Power quota struggles distance Evo Morales from Luis Arce in Bolivia


Struggles over quotas of power and the possible candidacies in 2025 of President Luis Arce and his mentor, former president Evo Morales, cloud the waters of the ruling party in Bolivia, according to analysts.

In recent months, the Arce government has received sharp criticism from Morales and other leaders of the Movement Toward Socialism (MAS), led by the 62-year-old former president.

Both men no longer appear together, unlike what they used to do at the beginning of the current government, in 2020.

“It is a glassy relationship that has been breaking down, not completely, but that has begun to generate obvious distances,” said Daniel Valverde, professor of Political Science at the Universidad Mayor Gabriel René Moreno.

Carlos Cordero, professor of Political Science at the state Universidad Mayor de San Andrés, considered that in recent times the relationship between Morales and his dolphin, a 58-year-old economist, “has become tense, there have been signs that there are different criteria.

Carlos Borth, a former parliamentarian and political analyst, also estimated that relations at the top of the ruling party “have shown sharp edges and tensions.”

Arce, who was Morales’ finance minister, won the October 2020 elections with 55% of the vote, enjoying the strong support of the former president. Morales had previously lowered his thumb to the pre-candidate and now Vice President David Choquehuanca.

The MAS was then recovering from the harsh setback suffered a year earlier, when a social upheaval led to the resignation of Morales, an Aymara coca grower leader who had come to power in 2006.

Morales aspired to govern until 2025, but the opposition denounced that he frauded the elections, encouraging a large-scale revolt.

three streams

In the ruling party, public divergences have arisen since Morales asked for a change of ministers at the end of 2021, a demand to which other MAS leaders joined. The request was not echoed.

The arrest in February of former anti-drug chief Maximiliano Dávila, strongly criticized by the United States, which offered up to five million dollars for information leading to his conviction, sparked new controversy.

Morales then insinuated that the US anti-drug agency, DEA, which he expelled from Bolivia in 2008, would be acting again in the country and counting on some kind of government cooperation.

Last April, the pro-government peasant unions summoned Arce, Morales and Choquehuanca to a meeting to smooth things over. The only one absent from the meeting was Morales, who argued that he did not receive an official invitation.

Those and other skirmishes have been public.

“The real background is the presidential nomination” for the 2025 elections, says Carlos Cordero.

Although the elections are more than three years away, in the political environment it is felt that both Morales and Arce aspire to be candidates in 2025. It is speculated that they could face each other at the polls, if they do not overcome their differences.

A survey published in April by the newspaper Página Siete indicates that when asked who should be a candidate for the MAS, 17.3% voted for Morales, 15.7% for the president of the Senate, Andrónico Rodríguez, and 14% for Arce.

However, the leader of the ruling bloc in the Chamber of Deputies, Gualberto Arispe, said this week that Arce announced in an internal meeting that he has “no intention” of seeking re-election.

“Basically, what happens between Arce and Morales is that there is a dispute over control of government decisions and also over spaces within the government,” said Daniel Valverde,

For Carlos Borth, in the ruling party there are “three clear currents: Arce’s, Morales’s and Choquehuanca’s.”

Ecuadorian style?

Borth believes that in Bolivia there could be a case similar to that of Ecuador, where, once elected president, in 2017, Lenín Moreno broke with his mentor Rafael Correa (2007-2017), of whom he was vice president.

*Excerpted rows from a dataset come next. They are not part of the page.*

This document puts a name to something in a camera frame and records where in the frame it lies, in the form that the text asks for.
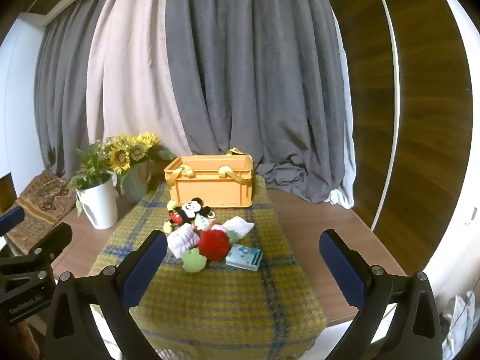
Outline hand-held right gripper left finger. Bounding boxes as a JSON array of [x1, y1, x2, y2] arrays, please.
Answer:
[[41, 229, 168, 360]]

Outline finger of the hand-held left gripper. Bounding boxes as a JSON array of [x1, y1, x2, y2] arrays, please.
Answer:
[[0, 206, 26, 237], [28, 222, 73, 269]]

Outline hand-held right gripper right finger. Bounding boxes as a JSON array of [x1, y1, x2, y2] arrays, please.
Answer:
[[319, 229, 443, 360]]

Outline green plush toy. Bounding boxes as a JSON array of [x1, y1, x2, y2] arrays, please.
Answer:
[[181, 247, 207, 273]]

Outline black mouse plush toy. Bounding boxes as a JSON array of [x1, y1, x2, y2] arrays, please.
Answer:
[[163, 197, 212, 233]]

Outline orange basket with yellow straps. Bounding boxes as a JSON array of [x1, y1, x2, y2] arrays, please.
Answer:
[[163, 148, 257, 209]]

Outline brown patterned cushion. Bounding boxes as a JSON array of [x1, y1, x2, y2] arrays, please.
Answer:
[[5, 170, 78, 256]]

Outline white vase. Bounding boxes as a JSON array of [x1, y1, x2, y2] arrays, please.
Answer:
[[76, 175, 120, 230]]

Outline red fluffy pom-pom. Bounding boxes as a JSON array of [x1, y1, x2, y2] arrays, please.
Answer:
[[197, 229, 232, 262]]

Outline small pastel plush charm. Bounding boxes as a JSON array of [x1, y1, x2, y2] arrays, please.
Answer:
[[191, 212, 219, 230]]

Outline green leafy plant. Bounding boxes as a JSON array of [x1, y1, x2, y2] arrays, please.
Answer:
[[67, 140, 118, 218]]

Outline yellow and blue plaid blanket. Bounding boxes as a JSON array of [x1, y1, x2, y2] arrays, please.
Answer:
[[88, 175, 329, 359]]

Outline green ribbed vase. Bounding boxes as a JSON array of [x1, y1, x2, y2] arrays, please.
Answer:
[[120, 160, 151, 204]]

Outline blue printed tissue pack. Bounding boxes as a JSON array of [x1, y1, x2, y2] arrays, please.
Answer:
[[225, 243, 262, 272]]

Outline white folded socks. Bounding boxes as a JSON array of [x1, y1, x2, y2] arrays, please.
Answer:
[[222, 217, 255, 239]]

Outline sunflower bouquet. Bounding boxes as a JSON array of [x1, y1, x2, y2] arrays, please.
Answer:
[[106, 131, 177, 176]]

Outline white crumpled cloth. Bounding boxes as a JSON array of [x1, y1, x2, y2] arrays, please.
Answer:
[[440, 290, 480, 360]]

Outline pale pink curtain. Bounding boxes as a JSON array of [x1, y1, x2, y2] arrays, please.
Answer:
[[85, 0, 194, 158]]

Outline grey curtain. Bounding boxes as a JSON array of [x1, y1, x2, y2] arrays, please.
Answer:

What happened in Ecuador “in fact is being repeated” in Bolivia with the particularities of each country, he says.

Valverde affirms that the Ecuadorian case is particular, since there was an ideological shift of Moreno from the left to the right.

Cordero sees it as premature to assume what may happen in the 2025 elections, since he estimates that the leaders of the ruling party “are going to try to avoid those mistakes and divide.”

Álvaro García Linera, former vice president of Morales, called in March to avoid “a popular fragmentation” in the next elections.